The settlement requires the DOC provide two masks each week to inmates, but those inside Hartford Correctional have told the ACLU they’ve been wearing the same masks since August. Some at MacDougall-Walker Correctional Institution in Suffield have said they’ve received only four masks since March. Others have been denied masks when they’ve requested them, according to the ACLU.
“Mask distribution appears to vary enormously by facility,” the letter states. “We consistently are hearing reports that people are not receiving new masks for weeks at a time, especially upon transfer.”

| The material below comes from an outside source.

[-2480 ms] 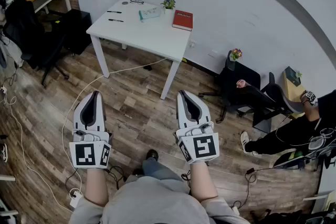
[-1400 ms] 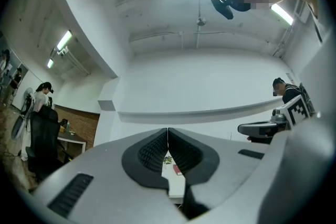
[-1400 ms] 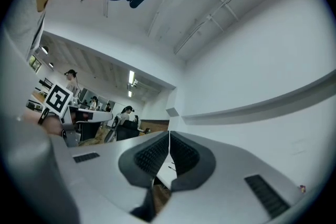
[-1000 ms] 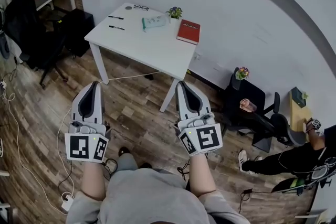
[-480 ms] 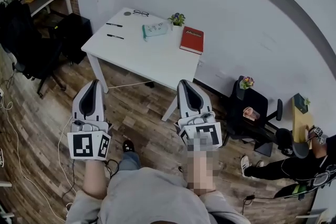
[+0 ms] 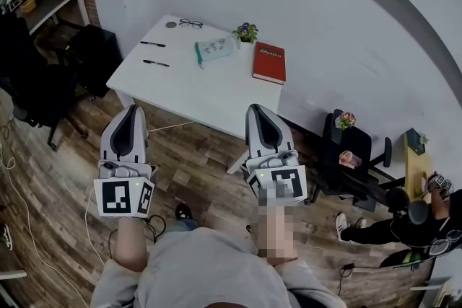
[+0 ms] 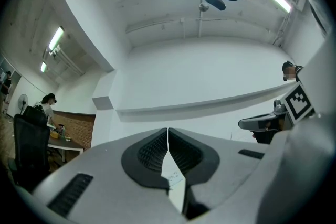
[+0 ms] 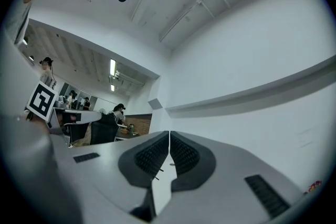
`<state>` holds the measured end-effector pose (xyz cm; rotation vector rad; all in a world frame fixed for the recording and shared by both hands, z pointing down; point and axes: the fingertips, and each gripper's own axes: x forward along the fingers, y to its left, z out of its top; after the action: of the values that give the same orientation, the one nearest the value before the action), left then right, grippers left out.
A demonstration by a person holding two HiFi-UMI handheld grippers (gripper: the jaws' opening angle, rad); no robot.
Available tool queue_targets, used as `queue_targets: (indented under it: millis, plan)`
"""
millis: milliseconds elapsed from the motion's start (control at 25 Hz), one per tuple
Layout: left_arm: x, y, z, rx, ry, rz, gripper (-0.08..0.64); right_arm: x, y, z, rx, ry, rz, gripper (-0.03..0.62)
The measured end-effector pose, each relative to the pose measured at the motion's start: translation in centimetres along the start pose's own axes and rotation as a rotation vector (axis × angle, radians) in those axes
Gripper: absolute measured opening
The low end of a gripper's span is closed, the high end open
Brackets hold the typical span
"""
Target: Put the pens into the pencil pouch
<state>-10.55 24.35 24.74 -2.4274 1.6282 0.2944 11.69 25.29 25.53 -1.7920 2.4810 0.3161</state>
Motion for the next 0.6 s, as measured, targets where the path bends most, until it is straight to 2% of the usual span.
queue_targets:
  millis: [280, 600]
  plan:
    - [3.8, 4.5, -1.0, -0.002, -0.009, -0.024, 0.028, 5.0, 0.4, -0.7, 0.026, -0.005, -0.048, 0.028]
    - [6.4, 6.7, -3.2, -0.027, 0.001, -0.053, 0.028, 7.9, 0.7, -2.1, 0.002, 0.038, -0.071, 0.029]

Another of the ACLU’s complaints involve the department’s quarantining of the sick. The agreement has specific provisions regarding the quarantining of inmates who have the virus. The ACLU says they’ve heard reports of people placed in “suspected COVID” quarantine areas with people who have already tested positive, potentially exposing healthy people to a deadly virus. They have also heard that asymptomatic inmates are being placed in units containing COVID-like symptoms, particularly in the jails in Hartford, New Haven and Bridgeport — notable because those facilities have the highest turnover of the state’s correctional facilities. Inmates there are often recent arrestees who haven’t been convicted and are awaiting a court date.
The ACLU also said it has received reports that people at Corrigan-Radgowski Correctional Center in Montville with suspected COVID-19 symptoms are being held in “punitive isolation,” locked in their cells for long periods without any ability to leave.